Monday, April 21, 2008

sex-selective abortions in India

A piece in the LA Times on the trend in India toward aborting female fetuses. An excerpt:

The statistics tell this story starkly: In 1981, when ultrasound technology was rare here, India had 962 girls for every 1,000 boys. That's about what nature dictates. But by 1991, as ultrasound technology began spreading, 962 had tumbled to 945. Ten years later, it was 927. In some parts of the country, particularly parts of north India where the preference for boys can be traced back centuries, the ratio plummeted.

Wow.

And furthermore:

Activists say the laws of supply and demand don't apply in the face of such powerful cultural norms -- and the shortage of potential brides has done nothing to make girls seem more valuable. "The girl is like someone else's property -- she's going to leave one day," said Hema Singhal, an OB-GYN who runs a small medical center in Morena with her husband.

Wow, again.

There's mention in the article of laws against sex-selective abortions, which are almost impossible to enforce and have done little to change the trend.
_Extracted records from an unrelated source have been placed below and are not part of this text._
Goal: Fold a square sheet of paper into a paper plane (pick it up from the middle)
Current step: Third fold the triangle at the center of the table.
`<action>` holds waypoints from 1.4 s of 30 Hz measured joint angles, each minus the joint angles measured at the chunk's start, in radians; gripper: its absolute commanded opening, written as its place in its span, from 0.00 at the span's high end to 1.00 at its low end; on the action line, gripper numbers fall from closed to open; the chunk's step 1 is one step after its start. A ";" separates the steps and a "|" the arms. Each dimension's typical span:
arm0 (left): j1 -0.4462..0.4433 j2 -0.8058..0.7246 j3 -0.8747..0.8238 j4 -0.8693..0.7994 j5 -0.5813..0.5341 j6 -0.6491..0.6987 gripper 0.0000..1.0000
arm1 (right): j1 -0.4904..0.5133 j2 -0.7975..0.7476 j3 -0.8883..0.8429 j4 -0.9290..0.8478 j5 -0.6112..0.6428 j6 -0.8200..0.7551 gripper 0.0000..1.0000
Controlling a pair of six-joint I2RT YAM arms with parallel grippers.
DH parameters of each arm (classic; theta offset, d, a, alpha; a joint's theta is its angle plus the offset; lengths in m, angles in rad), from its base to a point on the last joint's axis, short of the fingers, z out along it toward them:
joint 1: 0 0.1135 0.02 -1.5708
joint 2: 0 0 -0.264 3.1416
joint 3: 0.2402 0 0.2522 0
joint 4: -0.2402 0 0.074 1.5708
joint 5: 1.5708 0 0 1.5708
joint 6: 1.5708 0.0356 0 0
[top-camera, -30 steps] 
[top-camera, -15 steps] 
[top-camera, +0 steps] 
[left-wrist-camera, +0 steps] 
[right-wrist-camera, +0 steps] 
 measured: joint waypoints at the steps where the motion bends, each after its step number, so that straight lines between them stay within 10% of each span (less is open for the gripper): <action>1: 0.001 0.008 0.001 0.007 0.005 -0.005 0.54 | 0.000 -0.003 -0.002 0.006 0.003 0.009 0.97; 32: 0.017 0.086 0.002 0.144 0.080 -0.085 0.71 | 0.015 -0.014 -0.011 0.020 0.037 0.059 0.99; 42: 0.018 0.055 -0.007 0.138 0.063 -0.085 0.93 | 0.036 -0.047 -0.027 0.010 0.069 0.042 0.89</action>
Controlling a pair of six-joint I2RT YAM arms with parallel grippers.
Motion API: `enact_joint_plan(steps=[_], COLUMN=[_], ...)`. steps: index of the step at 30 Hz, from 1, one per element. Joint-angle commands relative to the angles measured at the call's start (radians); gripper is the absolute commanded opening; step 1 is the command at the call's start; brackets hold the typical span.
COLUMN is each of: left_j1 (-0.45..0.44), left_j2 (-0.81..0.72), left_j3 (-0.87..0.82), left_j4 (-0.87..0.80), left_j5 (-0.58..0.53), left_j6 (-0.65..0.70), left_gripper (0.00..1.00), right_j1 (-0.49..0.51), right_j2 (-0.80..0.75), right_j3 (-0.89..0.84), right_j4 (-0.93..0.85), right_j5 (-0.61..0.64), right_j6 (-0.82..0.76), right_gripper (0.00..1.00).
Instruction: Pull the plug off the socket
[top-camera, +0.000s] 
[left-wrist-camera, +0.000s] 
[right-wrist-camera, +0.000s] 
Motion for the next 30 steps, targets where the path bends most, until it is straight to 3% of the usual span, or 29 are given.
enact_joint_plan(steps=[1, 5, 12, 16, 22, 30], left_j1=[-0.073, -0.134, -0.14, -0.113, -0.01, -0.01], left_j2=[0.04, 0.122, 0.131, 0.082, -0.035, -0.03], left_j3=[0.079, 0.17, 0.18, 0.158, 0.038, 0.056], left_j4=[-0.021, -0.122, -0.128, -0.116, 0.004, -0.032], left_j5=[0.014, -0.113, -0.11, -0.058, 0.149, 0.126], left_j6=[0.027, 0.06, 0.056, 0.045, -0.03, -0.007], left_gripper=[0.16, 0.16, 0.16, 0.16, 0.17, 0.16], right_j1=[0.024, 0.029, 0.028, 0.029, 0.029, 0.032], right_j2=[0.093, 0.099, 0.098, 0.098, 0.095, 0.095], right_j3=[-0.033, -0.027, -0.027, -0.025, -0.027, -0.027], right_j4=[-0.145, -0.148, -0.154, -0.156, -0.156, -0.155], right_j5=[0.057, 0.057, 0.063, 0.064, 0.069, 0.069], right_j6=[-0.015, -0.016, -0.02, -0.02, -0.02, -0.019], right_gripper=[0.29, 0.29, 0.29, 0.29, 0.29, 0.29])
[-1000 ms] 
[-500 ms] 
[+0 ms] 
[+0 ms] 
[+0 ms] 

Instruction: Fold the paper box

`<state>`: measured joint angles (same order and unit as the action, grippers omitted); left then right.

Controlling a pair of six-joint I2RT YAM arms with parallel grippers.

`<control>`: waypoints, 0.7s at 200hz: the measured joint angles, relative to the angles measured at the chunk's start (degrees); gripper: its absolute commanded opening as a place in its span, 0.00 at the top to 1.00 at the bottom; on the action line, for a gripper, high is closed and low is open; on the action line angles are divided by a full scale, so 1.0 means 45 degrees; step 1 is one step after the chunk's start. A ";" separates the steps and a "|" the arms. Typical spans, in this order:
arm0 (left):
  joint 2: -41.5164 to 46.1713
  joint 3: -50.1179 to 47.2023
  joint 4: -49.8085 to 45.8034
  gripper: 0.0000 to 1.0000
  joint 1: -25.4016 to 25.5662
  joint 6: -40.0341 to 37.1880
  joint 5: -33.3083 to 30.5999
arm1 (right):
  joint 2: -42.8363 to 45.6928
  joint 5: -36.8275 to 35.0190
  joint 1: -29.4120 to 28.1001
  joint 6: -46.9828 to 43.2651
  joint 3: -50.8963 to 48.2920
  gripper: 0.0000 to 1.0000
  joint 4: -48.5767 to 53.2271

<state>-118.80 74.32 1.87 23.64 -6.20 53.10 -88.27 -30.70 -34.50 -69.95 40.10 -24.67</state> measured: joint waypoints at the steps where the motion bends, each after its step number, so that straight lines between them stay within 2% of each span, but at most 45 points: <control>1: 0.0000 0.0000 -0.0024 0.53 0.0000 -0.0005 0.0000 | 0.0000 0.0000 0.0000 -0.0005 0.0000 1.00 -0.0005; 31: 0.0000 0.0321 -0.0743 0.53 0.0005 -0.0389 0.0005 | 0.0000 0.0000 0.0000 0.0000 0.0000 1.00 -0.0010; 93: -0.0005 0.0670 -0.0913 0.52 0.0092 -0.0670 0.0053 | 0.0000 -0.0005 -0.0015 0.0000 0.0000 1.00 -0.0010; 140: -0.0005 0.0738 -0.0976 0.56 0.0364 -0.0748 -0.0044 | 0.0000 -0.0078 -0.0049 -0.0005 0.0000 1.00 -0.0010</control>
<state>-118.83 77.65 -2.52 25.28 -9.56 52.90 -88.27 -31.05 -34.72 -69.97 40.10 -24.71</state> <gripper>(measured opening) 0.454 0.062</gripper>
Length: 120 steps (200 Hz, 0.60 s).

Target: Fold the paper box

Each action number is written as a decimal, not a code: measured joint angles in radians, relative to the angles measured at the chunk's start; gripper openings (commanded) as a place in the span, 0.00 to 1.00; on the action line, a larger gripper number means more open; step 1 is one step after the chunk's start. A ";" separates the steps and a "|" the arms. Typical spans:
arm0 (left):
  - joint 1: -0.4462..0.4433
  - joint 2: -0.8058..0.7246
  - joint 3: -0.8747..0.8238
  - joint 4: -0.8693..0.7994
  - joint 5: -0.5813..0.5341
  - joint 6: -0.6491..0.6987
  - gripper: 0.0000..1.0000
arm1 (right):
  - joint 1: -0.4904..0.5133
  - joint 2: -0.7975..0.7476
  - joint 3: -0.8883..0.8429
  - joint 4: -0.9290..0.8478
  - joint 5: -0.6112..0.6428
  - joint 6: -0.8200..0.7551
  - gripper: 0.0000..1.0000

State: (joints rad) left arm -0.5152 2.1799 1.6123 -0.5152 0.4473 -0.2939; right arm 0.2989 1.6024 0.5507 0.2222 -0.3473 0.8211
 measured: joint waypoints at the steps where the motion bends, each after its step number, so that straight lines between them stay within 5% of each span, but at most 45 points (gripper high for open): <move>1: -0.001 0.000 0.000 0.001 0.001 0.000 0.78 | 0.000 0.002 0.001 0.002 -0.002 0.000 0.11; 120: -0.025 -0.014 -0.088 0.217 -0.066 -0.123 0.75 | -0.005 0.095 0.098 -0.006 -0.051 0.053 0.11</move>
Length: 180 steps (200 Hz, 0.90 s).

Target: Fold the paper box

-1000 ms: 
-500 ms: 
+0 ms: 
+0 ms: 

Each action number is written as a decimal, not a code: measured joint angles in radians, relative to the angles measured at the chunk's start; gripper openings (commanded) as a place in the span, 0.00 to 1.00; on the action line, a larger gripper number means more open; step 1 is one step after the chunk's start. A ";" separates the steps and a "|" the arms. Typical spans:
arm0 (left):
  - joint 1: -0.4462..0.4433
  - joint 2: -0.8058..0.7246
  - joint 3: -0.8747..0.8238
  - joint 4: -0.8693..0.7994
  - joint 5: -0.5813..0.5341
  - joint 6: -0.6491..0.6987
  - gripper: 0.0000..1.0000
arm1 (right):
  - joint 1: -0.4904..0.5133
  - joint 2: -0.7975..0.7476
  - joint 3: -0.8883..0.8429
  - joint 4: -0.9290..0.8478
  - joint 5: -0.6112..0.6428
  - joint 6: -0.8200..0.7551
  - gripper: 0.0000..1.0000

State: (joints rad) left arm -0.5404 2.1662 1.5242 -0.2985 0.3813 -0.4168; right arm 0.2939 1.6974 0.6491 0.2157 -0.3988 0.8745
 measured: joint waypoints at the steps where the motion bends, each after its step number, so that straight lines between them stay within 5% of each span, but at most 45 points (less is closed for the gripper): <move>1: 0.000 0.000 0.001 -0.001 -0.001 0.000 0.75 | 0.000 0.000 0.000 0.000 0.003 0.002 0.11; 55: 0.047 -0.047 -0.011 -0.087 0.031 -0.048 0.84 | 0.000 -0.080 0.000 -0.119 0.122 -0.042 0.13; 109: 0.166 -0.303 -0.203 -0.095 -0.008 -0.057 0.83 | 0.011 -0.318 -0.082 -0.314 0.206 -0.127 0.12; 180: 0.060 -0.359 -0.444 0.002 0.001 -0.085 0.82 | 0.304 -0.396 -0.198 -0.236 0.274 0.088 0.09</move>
It's tempting to see this as a problem with abortion - what kind of a procedure enables parents to reject women wholesale? But to me it just underlines the global problem that women are not valued as highly as men. Change that attitude, and sex-selective abortion goes away. If it continues, women will suffer in other ways. It's so disturbing, though, that the trend of thinking of women as a minority is being translated into numerical reality. If something like this continues, women will be an actual minority.